Quarantine life has allowed me to accept how tired I am mentally and physically of working at 200% just to be seen as equal. For all the bad mental health days I have had being at home, not seeing my loved ones, I have had the time to not feel “that” pressure. I sleep better and I’m creating content I’m happy with when I feel like it.

I actually feel free. How mad does that sound…

C Fiseko 2


  • Mwape

    I relate to this post so much and like you, life under lockdown has given me more time to look at my life. My husband is white and we’ve been together for a decade so he understands some of the issues I have to endure, without me having to explain it him.

    My worst and dumbest experiences have been mysogynoir from black men, in my teens and early twenties. Even now this week, the internet has revealed just how awful people can be but we continue to move.

    Word of advice, try to not see it as a personal mission to educate people who have no intention of listening/learning. Some people that cause offence learn from their errors while others are wilfully ignorant and will gaslight you into thinking you’re wrong for standing up for yourself. It is not your duty to educate them. They have the internet for that. You can only life your life as honestly as you can, while you build/work on your family. You are already a step ahead by being in a relationship and family where YOU are celebrated.

    Being a black women is an extreme sport but we are a sisterhood. We draw strength from one another

    • chikumo

      Thank you for commenting and sharing!

      I completely agree. There were black guys around me as a teen who made me feel worthless but like you say, we continue to move.

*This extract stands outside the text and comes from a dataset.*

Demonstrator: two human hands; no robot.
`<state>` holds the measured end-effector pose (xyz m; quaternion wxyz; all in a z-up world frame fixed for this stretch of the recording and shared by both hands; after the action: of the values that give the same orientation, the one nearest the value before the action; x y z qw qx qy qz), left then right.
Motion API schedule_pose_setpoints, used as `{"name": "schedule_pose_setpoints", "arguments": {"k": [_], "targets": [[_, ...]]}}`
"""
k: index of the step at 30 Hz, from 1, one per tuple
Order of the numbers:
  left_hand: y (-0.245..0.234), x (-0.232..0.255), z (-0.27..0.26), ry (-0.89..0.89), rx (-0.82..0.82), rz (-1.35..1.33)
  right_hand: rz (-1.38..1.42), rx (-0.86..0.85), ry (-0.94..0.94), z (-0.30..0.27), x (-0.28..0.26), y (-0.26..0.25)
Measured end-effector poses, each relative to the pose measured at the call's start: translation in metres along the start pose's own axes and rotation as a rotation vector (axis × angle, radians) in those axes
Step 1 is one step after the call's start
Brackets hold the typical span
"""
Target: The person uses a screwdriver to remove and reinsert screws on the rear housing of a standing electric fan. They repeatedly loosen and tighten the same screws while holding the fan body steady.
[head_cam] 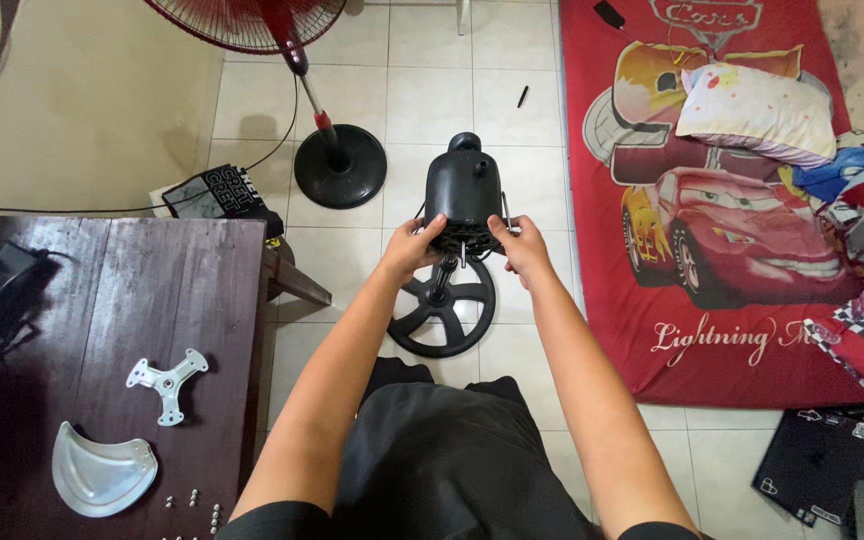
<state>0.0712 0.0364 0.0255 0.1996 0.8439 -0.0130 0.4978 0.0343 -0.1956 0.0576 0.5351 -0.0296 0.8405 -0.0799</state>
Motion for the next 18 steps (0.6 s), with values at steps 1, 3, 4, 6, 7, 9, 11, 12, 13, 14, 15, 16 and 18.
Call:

      I completely agree with you. I will never waste my energy trying to educate everyone but for those that to want to know more, I will carry on with this blog in all its honesty. I just realised that there were some people a little to close to home that needed to read this.

      We really do and if it wasn’t for amazing and proud black women like you, I would have taken a long time to love myself and my life for what it is!

  • Abbie Edgar

    I’m sorry you had and continue to go through this, Chikumo! My only hope is that you find comfort in the genuine people who look past the colour of skin. Keep being you, because you are a wonderful person x

  • Brenda

    I am really proud of you Chikumo and the woman you become. Continue using your voice as a lot of young black girls growing up in the so called multicultural Britain need desparately to hear this. I work with a lot of young black girls and my heart aches for them. I see confusion and identity crisis that sometimes spiral into mental health issues that could be avoided.

    • chikumo

      Thanks so much! I’ll try my best. It’s sad that so many girls have to go through it but I believe it will change as long as we keep going.

  • LP

    Although I’m a white man I relate to some of your experiences because I am a foreigner living in the UK. When I open my mouth and people realises that I’m a foreigner some of them just switch how they behave. At work some of them just treat me like I’m stupid and they are surprised that actually I’m capable of great things even when English isn’t my first language.
    There is so much racism at so many levels on the society. I’m expecting my first child and sometimes I fear what challenges he will face by growing up on a country, his country, where some people won’t accept him just because his parents decided to move there looking for better opportunities.
    It’s sad but people creates stereotypes about who you are or how you should behave just because of how you look or how you sound.
    Despite of the negative experiences I have also found plenty of beautiful people that have supported and helped me through my journey and showed me that for each person full of hate towards those who are different there are many people that realise that it’s diversity what makes our societies thrive.

    • chikumo

      Thank you so much for sharing and I completely understand. I genuinely believe that if we keep talking, your child and my future children will experience less negativity because as you’ve said, it isn’t all bad!